A former high school teacher from Edmonton, Fergusson won the 2011 BC Masters Championships in his age group and finished second overall out of a field of 14 lifters as young as 30.
He’s been to the Canadians three times — he competed in the World Masters in Ontario when he was 62 and in 1997 he won a Bronze medal in weight lifting at the World Masters Games in Edmonton in 2005.
When not hiring himself out as a master carpenter, Fergusson continues to spread the word about his sport of choice, and his team is growing.
The youngest of two, Kipling, 21, moved here from Edmonton with her mom and dad when she was 15 and graduated from BSS in 2008.
The first time the two crossed paths was at Jim’s Gym in Parksville two years ago.
“I was working out in the gym, I had lost a bunch of weight and I was just learning how to do squats, and Ed saw me and came up to me and said hey do you want to know how to do this and I said okay, sure,” she recalled.
She said she worked with Fergusson for a good year, and made her debut in the sport at a competition in White Rock just before leaving for Australia where she finished a strong second in the women’s 63kg event.
“I was scared — I was so nervous,” she laughed when asked about her first time competing.” It was just me and Ed, nobody knew who I was, and then I made my first lift and everyone started cheering and I was like wooohoooo this is great …”
Her efforts in White Rock actually earned her an invite to try out for the Western Canadians “but I was booked to leave for Australia so I couldn’t go.”
That trip abroad with friends, she said, had been planned for some time. She was gone for 13 months and returned home Dec. 7.
“I was going to stay two years, but I decided to come home early,” she said, explaining how she had been back less than a week “when I ran into Fergusson and he said “I knew there was a reason I printed off an extra entry form (for the competition in Port).”
That was in January and the competition was in February, “so yeah he kicked me into gear and I got back into it. I mean I’m still 20 pounds too heavy but whatever — it’ll come off.
Part of a core group of six that train together, Nicolette and Fergusson train together twice a week — once in Parksville and once in Nanaimo. Leading up to the last competition she was training about eight hours a week.
Asked about her most recent competition she said “there was eight of us that went on a big team bus, and oh my gosh it was so much fun. It definitely got me motivated again to go into the competitions… it was a really good time. The weight lifting community is like its own little family.”
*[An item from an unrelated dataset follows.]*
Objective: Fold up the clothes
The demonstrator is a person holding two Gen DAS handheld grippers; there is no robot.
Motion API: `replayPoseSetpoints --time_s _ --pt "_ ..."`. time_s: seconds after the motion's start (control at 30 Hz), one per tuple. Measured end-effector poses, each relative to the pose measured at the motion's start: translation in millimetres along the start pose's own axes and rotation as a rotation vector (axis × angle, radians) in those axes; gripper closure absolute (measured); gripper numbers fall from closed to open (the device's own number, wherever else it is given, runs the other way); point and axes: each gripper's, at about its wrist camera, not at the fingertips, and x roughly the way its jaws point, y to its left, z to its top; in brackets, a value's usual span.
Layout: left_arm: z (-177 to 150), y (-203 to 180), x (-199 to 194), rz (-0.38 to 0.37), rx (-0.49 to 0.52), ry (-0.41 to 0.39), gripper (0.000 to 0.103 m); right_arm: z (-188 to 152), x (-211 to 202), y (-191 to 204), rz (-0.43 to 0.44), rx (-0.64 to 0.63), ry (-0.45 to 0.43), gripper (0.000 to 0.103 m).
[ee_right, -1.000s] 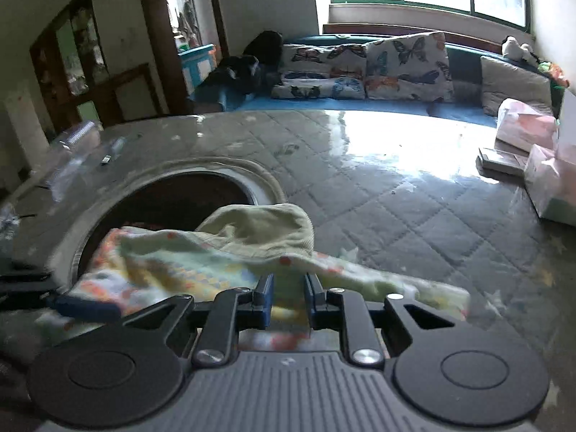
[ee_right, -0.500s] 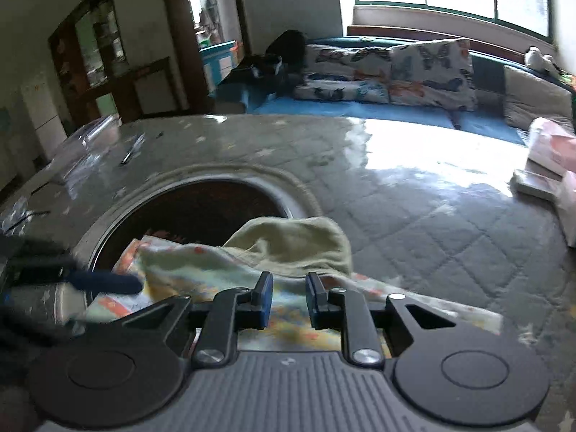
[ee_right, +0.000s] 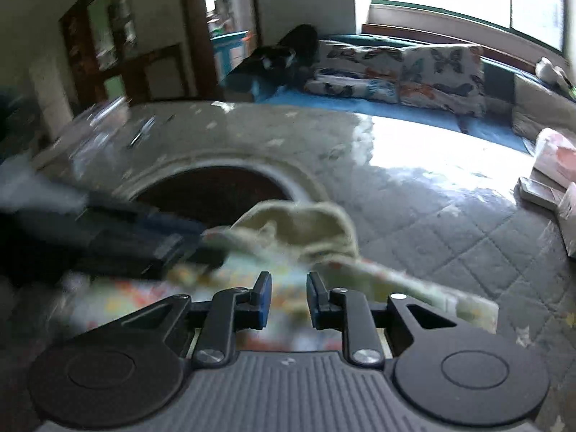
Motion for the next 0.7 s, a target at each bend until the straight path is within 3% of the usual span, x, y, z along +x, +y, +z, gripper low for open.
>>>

Winning a gold medal she said “felt fantastic. I carry it in my purse… I’ve been flaunting it everywhere,” she joked.
No stranger to sport, Nicolette played rugby and high level club volleyball in high school.
“My mom worries I’m going to get hurt, but you can hurt yourself crossing the road …”
Asked if she has any goals where the sport is concr3eend she conceded “it would be kind of cool to go to the Commonwealth Games; I’m staill a ways away from that but yeah …”
Asked if she has a nickname, she chuckled and said “Ed calls me Mighty Mouse all the time …”
“He’s a great coach,” she said, adding I told so many people in Australia about my coach, that he’s 77 years old and he’s still lifting weights. It’s nuts,” she laughed, then made the point “he’s in such good shape it’s amazing — unbelievable actually.”
At ‘5-foot and almost one’, Nicolette may be short in stature but she’s big on heart and humour.
“She’s a very enthusiast athlete — she works very hard and she’s a pleasure to work with,” Fergusson said of his student, adding “she may be small, but she’s a very strong girl… it’s just a matter of working on technique.
“I don’t do it for the money that’s for sure,” he chuckled when asked about the hours he spends in the gym and quickly confirmed “there’s a great deal of satisfaction helping the people get going.”